Crianças com doenças de gente grande

Doenças características dos adultos afectam cada vez mais as crianças. A obesidade é a grande vilã e pode levar à hipertensão, diabetes tipo 2 ou à depressão. Exercício, alimentação correcta e acompanhamento médico são essenciais.

Uma consulta de cardiologia preventiva para crianças e adolescentes vai arrancar em Fevereiro no Hospital de Santa Marta, em Lisboa. Evitar que crianças com hipertensão arterial e com uma história familiar de enfarte venham a ter doenças cardíacas é o objectivo da consulta. Pediatras, psicólogos e nutricionistas farão parte da equipa do serviço de referência. “Queremos prevenir e alertar a evolução das doenças cardíacas na vida adulta. Se não investirmos em prevenção, as doenças relativas ao envelhecimento vão aumentar entre as pessoas mais jovens devido às mudanças impostas pela vida moderna”, sublinha a cardiologista pediátrica Fátima Pinto, coordenadora do serviço.
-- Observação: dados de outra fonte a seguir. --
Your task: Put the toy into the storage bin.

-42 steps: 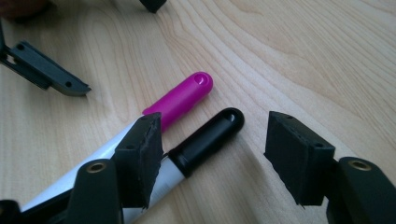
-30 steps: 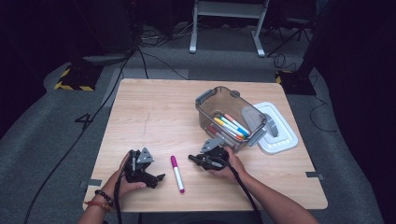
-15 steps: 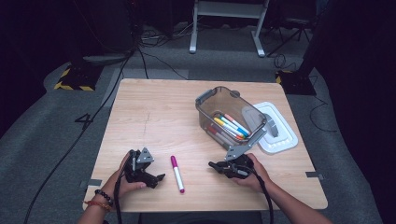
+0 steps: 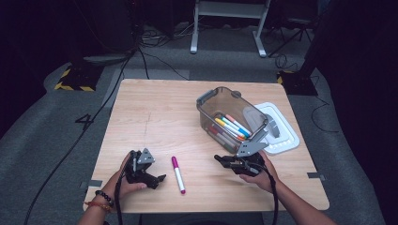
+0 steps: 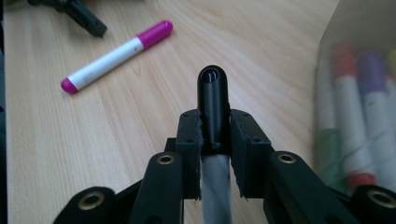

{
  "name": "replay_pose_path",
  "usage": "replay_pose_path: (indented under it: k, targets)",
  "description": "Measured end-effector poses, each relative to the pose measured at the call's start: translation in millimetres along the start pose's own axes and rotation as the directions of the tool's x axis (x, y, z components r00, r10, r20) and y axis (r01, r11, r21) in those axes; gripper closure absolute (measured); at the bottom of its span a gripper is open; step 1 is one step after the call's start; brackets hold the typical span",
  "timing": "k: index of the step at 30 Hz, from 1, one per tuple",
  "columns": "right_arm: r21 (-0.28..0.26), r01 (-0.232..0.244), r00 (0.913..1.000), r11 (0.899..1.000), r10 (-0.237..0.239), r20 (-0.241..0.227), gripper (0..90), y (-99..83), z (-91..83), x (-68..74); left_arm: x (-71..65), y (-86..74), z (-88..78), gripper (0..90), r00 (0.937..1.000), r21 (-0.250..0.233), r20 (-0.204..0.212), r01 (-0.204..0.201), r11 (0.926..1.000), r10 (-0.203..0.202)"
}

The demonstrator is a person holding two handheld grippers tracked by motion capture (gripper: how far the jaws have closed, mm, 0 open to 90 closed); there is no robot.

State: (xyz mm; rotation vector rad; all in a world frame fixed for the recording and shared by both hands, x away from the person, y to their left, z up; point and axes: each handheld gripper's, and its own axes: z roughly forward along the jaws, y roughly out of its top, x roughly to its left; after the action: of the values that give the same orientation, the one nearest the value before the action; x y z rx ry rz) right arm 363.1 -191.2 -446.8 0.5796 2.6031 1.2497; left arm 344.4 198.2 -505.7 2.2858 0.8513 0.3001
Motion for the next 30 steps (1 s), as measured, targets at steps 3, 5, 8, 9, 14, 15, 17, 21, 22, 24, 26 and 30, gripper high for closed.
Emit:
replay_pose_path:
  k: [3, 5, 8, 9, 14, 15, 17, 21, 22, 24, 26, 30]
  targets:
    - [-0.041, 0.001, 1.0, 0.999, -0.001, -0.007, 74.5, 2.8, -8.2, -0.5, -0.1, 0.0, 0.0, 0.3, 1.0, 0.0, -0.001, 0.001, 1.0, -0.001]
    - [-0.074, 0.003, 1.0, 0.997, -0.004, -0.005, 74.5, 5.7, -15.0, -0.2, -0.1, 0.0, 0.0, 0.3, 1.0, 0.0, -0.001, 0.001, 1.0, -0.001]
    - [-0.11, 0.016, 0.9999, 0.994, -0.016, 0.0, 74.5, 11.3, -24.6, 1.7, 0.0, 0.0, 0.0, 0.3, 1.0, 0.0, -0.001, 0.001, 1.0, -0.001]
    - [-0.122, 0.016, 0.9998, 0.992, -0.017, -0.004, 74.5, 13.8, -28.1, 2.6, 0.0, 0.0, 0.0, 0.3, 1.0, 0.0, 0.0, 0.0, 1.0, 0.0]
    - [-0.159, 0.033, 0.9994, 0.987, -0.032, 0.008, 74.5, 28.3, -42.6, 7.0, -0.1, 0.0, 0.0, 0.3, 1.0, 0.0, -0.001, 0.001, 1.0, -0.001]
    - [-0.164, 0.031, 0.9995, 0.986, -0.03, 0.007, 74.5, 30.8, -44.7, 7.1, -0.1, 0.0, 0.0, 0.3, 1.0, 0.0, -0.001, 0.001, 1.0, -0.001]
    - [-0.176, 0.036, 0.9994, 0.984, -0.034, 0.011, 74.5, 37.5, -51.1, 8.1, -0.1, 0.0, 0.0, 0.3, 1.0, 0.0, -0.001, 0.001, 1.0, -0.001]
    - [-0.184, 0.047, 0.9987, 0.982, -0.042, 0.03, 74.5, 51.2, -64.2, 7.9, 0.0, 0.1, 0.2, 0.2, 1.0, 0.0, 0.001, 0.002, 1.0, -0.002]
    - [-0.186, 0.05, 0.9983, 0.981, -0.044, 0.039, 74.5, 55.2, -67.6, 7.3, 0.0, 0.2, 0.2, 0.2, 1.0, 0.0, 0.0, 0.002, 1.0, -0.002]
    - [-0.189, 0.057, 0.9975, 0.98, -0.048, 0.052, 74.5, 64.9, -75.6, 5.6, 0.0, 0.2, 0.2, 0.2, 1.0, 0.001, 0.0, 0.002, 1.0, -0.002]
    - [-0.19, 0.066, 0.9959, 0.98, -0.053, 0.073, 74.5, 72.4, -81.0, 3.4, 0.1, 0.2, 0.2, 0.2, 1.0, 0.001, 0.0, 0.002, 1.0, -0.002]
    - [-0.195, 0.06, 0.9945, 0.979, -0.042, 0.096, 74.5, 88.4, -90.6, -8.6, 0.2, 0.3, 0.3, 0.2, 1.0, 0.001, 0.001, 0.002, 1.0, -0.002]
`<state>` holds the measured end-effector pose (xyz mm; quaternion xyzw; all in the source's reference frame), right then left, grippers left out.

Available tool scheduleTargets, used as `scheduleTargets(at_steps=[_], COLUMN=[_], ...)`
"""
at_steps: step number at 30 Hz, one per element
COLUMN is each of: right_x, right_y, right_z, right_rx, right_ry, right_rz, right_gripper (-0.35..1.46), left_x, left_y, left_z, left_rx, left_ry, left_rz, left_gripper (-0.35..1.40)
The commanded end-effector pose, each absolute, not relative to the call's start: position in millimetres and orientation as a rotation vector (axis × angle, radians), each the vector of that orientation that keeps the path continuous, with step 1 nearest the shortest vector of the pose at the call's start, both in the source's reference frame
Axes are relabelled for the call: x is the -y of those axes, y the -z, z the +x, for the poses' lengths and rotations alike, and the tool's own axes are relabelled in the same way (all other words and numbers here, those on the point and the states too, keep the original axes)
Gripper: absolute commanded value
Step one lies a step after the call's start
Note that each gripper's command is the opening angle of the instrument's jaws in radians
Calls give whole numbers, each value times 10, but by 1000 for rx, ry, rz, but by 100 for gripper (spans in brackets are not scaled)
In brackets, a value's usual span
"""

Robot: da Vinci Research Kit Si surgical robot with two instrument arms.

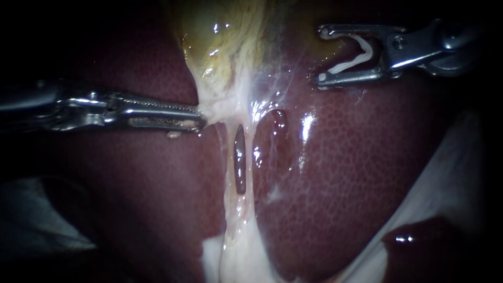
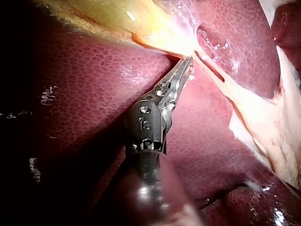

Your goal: Clipping first clip left tube

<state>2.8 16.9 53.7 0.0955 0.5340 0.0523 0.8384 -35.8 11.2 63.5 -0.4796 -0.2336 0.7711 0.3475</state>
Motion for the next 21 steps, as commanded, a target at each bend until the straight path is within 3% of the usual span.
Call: scheduleTargets(at_steps=[1, 14, 21], right_x=[-170, -169, -167], right_y=[-536, -535, -533], right_z=[28, 27, 29], right_rx=[-1130, -1133, -1141], right_ry=[-110, -107, -102], right_rz=[202, 207, 215], right_gripper=[49, 49, 49], left_x=[-113, -148, -150], left_y=[-632, -584, -578], left_z=[-356, -309, -299], left_rx=[608, 588, 576], left_ry=[-2000, -1944, -1943], left_rz=[-1244, -1280, -1281], left_gripper=[-35, -35, -35])
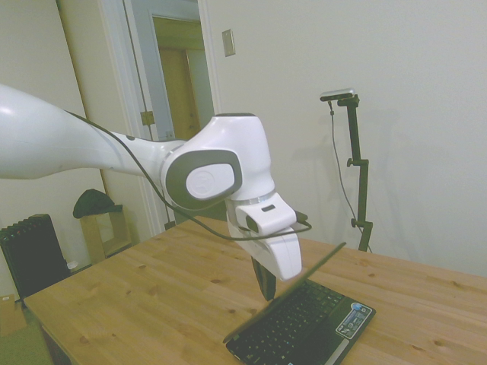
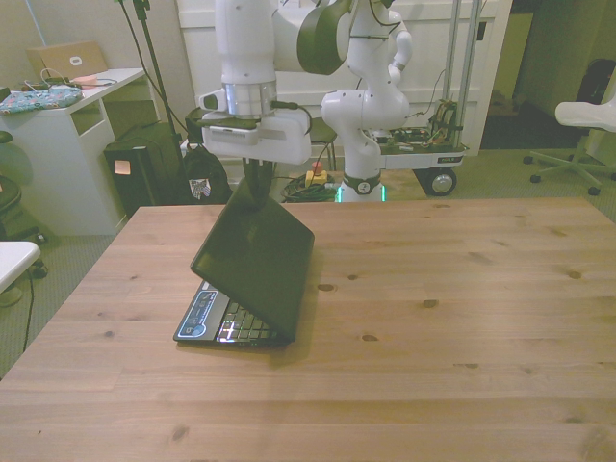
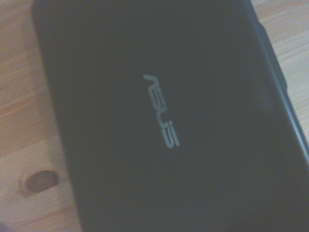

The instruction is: Close the laptop

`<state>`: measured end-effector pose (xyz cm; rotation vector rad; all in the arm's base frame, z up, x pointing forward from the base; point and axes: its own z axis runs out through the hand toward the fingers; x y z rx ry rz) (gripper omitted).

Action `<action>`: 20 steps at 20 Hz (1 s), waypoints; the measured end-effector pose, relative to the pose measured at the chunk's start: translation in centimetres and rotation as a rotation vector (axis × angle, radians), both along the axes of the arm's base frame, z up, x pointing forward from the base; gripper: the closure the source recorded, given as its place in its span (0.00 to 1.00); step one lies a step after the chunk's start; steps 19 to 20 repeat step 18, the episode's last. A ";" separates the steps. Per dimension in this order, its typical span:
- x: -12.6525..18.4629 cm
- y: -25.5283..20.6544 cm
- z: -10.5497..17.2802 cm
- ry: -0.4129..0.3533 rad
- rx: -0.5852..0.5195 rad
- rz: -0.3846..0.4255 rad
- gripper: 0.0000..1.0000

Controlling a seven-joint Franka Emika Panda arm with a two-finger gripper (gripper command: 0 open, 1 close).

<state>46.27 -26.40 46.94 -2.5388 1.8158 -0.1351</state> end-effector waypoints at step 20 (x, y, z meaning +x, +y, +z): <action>1.9 7.8 0.9 -0.027 -0.006 0.135 1.00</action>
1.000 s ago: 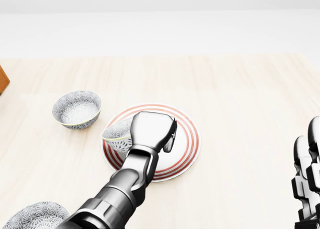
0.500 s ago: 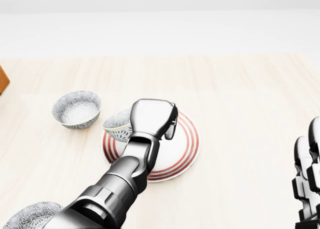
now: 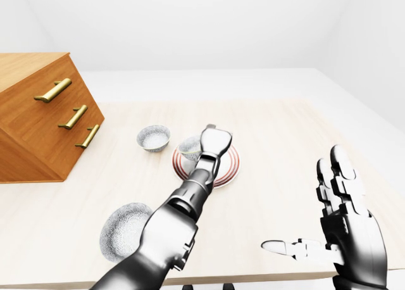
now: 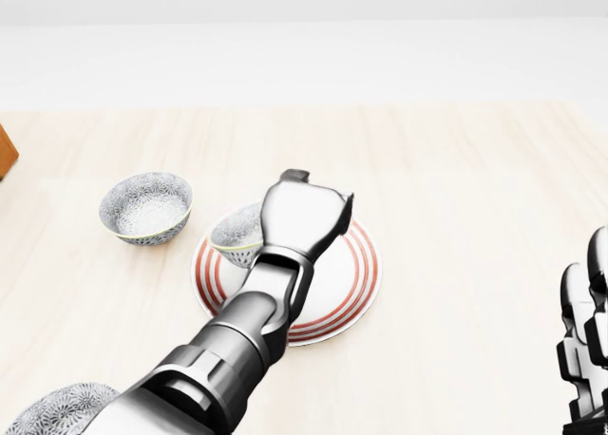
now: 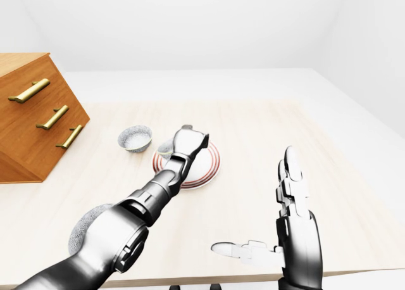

O facto é que doenças características de adultos – como as cardíacas, diabetes do tipo 2 ou depressão – estão a afectar crianças e adolescentes. “As crianças estão a adquirir doenças de adultos na medida em que males que costumam surgir aos 50 ou 60 anos manifestam-se na infância e na adolescência em razão de maus hábitos”, explica a médica.

Para além da predisposição genética é a alteração profunda no quotidiano – que inclui alimentação, trabalho e escola, actividade física e de lazer e as relações familiares – que está a antecipar o aparecimento destes problemas. “Algumas doenças que chamamos de adulto começam a manifestar-se nas crianças. A obesidade na infância é a mais grave, tem como consequência o surgimento de riscos cardíacos, de diabetes do tipo 2, de artroses e hipercolesterolémia”, alerta a endocrinologista Lurdes Sampaio, do Hospital de Santa Maria. “Ou seja, as doenças de adulto nas crianças aparecem como decorrência de um problema, e o mais preocupante é a obesidade.”

Portugal não possui dados notificados sobre obesidade infantil e suas decorrências nas crianças e adolescentes. Mas basta circular pelos centros comerciais, observar as escolas e estar atento aos conteúdos veiculados pelos media para se observar o crescimento do número de crianças obesas.

“Temos atendido crianças obesas que apresentam um conjunto de sintomas decorrentes, como hipertensão arterial, índices anormais de colesterol e diabetes do tipo 2. Nalguns casos depressão que precisa de terapêutica específica”, diz Fátima Pinto.

As doenças respiratórias, asma e alergia também aparecem mais cedo, na experiência da pediatra Sandra Caetano. “Aspectos como a poluição, o tabagismo dos adultos, o facto de passarem muito tempo em ambientes fechados ou pouco arejados, potenciam o aparecimento das doenças respiratórias. As crianças são mais sensíveis e frágeis. O seu sistema imunitário está a desenvolver-se”, observa a médica.

Uma doença torna-se adquirida, crónica quando persiste por mais de seis meses . “A obesidade é crónica. Uma criança que desenvolver doenças associadas a este problema, como a diabetes ou a hipertensão, mesmo que controle a sua condição, não estará curada. Este indivíduo deverá ser vigiado e tratado”, alerta Lurdes Sampaio.

Aos problemas físicos da obesidade acrescentam-se outros prejuízos: o impacte psicossocial nas crianças, adolescentes e suas famílias. Deixar de participar em brincadeiras pela falta de energia, faltar a aulas, insucesso escolar, consultas médicas e uma rotina de medicamentos são algumas das dificuldades sofridas por estes doentes,

Para eliminar este “flagelo” a médica Fátima Pinto repete a receita: “A família como um todo precisa de se alimentar bem, não só no conteúdo, mas na forma, no ritmo de comer.” “Fazer exercício físico, sair dos centros comerciais e ir a parques, desligar a televisão e o computador. Se não houver uma mudança educacional, de mentalidade, as doenças cardíacas aparecerão cada vez mais cedo”, alerta.